Below are the records; give the number of their lines that contain the word "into" and nothing more.

(Stored data entries)

-----

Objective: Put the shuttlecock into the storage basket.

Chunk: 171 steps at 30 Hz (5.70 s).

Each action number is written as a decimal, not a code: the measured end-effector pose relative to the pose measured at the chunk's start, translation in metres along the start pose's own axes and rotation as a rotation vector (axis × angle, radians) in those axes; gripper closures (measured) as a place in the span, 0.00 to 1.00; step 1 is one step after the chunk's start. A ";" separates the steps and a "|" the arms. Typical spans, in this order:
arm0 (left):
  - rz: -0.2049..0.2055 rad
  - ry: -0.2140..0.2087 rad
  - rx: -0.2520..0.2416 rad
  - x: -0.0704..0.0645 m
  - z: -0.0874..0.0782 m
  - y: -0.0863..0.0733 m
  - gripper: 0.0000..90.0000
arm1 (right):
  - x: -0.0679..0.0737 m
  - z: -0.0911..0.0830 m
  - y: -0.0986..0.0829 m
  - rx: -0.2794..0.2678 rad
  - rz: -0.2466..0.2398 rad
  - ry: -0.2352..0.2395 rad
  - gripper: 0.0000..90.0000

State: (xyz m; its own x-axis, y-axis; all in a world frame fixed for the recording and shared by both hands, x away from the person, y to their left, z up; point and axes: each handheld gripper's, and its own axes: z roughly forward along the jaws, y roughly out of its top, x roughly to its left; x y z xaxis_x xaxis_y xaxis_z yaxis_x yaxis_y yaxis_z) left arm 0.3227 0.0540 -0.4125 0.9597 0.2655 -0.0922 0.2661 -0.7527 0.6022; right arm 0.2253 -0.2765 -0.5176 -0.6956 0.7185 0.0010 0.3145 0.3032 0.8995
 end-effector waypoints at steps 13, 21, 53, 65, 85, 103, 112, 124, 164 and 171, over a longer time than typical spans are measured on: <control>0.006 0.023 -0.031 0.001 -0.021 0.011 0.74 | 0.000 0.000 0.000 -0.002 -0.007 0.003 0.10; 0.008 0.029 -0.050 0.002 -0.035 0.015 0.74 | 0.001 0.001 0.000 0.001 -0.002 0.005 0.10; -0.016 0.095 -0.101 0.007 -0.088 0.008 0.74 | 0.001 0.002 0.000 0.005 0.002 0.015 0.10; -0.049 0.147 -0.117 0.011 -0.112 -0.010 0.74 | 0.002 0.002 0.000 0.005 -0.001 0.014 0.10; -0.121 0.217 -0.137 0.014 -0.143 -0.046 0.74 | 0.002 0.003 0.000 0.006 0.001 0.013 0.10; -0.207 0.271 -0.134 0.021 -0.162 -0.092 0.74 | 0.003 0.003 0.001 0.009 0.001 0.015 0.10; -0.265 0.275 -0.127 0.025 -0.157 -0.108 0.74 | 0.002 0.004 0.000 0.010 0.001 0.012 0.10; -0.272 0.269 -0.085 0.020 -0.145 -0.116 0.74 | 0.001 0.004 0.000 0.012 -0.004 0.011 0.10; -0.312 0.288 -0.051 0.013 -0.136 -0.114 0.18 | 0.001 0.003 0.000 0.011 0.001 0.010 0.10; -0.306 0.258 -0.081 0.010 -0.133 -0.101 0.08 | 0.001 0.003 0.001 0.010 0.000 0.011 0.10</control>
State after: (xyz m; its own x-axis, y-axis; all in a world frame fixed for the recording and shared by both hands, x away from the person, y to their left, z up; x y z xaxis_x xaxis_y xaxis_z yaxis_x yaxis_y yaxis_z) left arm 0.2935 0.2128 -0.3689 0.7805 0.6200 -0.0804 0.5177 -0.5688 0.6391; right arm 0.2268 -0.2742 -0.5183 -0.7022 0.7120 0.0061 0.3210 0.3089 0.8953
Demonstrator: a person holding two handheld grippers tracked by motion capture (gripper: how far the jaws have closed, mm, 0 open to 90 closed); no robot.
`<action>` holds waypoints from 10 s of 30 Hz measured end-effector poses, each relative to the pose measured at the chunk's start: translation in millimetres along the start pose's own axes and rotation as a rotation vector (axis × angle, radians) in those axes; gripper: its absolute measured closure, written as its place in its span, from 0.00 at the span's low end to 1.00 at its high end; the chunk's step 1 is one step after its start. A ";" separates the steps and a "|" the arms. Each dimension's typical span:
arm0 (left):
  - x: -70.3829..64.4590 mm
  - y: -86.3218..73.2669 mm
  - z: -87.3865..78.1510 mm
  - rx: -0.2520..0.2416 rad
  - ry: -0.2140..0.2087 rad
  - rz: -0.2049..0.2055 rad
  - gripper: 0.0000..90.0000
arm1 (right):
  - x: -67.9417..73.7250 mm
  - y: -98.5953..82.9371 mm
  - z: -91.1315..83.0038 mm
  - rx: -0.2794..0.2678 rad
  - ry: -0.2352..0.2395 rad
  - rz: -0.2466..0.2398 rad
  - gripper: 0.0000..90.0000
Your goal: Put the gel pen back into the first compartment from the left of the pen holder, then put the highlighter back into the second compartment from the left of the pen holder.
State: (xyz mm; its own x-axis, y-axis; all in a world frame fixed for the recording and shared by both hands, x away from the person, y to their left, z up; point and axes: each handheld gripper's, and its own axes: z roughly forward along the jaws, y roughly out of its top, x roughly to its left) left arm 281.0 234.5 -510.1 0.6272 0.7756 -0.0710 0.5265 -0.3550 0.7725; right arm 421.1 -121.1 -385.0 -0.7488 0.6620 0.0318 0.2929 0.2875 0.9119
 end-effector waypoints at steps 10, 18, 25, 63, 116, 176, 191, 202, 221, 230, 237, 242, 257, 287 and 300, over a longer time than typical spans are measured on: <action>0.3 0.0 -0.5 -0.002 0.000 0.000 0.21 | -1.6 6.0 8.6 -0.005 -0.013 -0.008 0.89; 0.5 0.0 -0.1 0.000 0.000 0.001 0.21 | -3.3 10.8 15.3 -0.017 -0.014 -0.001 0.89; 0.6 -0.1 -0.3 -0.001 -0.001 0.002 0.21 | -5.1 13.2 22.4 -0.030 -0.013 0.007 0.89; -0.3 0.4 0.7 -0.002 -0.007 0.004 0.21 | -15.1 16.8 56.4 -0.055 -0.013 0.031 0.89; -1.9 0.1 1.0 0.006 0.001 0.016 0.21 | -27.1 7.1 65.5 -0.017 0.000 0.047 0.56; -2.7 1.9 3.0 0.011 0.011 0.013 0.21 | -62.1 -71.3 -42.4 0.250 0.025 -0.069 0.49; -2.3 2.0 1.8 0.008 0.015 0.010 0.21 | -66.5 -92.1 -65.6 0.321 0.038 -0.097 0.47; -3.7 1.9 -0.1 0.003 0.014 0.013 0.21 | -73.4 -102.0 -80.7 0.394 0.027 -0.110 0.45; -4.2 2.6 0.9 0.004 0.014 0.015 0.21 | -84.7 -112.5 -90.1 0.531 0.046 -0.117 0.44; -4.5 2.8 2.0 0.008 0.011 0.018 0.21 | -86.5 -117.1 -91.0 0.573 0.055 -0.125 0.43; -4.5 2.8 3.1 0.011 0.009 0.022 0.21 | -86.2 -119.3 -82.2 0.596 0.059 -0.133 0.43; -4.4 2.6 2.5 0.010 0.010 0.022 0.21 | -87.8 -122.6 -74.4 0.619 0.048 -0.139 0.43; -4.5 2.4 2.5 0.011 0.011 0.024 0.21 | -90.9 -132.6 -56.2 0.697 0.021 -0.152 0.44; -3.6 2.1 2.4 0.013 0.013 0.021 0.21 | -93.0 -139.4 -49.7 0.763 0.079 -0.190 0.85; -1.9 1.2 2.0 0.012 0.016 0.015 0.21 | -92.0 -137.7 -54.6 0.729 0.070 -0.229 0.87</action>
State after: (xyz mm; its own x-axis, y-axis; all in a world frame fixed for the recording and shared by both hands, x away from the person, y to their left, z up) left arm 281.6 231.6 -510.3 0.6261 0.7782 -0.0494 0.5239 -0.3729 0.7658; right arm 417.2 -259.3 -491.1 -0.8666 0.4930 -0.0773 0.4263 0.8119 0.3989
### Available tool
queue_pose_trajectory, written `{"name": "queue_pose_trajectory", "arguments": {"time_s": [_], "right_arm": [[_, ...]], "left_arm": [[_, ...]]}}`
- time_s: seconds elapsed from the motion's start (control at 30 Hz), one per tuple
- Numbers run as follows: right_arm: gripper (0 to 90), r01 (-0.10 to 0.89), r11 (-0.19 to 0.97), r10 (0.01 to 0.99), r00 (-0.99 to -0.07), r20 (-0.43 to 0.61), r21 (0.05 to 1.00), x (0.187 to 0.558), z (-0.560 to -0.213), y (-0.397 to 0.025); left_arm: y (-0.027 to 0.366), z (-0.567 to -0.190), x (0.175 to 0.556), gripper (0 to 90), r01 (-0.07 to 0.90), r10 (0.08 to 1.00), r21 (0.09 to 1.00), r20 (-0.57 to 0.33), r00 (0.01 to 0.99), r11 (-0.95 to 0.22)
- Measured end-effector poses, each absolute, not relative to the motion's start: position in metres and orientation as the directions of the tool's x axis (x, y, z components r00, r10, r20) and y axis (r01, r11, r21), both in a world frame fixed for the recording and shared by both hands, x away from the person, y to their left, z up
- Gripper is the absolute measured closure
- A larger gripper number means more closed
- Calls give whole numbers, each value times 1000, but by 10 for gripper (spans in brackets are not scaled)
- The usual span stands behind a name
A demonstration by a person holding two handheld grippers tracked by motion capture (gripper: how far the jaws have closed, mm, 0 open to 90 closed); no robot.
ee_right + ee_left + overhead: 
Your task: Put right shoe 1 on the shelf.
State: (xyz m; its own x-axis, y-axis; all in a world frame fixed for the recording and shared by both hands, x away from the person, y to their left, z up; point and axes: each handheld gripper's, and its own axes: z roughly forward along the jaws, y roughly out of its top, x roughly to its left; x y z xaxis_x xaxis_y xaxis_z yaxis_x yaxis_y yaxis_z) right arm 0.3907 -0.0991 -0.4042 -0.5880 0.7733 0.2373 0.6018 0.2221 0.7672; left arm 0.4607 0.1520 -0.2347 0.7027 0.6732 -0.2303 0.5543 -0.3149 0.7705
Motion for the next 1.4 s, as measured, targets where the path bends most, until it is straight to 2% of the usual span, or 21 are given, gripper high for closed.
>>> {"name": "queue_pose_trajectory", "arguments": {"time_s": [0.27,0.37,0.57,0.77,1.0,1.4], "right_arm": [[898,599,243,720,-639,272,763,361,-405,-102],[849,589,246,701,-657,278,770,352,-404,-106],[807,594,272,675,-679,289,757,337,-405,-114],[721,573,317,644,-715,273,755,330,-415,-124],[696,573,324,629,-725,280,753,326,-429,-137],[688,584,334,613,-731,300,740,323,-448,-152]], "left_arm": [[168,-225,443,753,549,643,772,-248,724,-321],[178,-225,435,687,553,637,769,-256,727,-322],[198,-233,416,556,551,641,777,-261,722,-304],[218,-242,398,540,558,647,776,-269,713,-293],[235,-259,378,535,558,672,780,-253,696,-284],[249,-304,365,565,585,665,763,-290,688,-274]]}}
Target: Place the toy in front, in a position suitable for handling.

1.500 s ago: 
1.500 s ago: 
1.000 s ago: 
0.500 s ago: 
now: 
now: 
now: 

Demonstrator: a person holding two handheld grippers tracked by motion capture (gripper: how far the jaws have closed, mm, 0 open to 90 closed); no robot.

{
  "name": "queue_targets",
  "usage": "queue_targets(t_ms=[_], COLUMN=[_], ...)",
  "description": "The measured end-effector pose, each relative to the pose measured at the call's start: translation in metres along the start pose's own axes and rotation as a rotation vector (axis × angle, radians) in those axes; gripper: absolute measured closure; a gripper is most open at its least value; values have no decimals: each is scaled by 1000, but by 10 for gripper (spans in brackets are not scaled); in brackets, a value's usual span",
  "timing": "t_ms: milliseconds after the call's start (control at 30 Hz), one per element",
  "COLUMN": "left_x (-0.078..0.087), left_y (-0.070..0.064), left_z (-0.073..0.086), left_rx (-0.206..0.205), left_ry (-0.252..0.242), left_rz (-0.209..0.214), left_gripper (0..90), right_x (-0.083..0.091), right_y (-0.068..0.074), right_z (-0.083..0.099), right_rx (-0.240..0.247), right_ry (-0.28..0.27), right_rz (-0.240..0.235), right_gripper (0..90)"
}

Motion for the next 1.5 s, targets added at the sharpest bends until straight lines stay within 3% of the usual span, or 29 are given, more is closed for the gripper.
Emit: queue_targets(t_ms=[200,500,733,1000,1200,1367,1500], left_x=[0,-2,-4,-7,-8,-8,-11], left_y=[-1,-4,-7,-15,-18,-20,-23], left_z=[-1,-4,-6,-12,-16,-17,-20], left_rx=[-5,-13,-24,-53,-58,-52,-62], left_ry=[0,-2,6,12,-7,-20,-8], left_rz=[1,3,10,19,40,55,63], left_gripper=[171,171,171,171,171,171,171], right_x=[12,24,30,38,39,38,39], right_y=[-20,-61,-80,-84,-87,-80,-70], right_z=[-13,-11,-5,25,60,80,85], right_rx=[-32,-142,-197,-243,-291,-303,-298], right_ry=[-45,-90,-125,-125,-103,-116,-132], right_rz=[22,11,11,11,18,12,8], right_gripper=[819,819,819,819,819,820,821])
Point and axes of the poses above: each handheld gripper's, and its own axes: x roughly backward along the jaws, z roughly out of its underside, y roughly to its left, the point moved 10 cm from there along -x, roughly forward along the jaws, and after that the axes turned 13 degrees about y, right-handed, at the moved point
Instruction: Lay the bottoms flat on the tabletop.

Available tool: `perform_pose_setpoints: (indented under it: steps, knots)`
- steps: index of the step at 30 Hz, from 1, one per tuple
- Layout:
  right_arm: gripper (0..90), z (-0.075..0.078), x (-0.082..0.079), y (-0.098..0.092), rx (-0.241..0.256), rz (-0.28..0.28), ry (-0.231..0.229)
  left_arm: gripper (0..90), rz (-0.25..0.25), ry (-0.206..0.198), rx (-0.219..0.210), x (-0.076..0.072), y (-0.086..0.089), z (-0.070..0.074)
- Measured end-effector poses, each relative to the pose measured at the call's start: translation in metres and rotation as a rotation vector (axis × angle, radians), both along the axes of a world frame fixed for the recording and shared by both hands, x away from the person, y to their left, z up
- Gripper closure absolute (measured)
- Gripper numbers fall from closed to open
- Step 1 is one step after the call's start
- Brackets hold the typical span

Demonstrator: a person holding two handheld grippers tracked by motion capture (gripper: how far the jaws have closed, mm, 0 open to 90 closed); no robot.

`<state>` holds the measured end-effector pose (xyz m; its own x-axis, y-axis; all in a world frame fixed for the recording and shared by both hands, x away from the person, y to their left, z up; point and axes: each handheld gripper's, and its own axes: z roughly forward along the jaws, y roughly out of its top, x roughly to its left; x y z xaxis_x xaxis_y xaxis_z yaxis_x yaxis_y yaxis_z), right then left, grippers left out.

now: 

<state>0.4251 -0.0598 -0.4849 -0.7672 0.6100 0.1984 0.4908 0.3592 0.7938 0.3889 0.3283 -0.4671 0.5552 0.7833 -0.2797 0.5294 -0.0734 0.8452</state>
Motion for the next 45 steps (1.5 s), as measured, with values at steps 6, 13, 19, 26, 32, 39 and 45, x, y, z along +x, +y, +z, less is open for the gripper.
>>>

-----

Exercise response. 2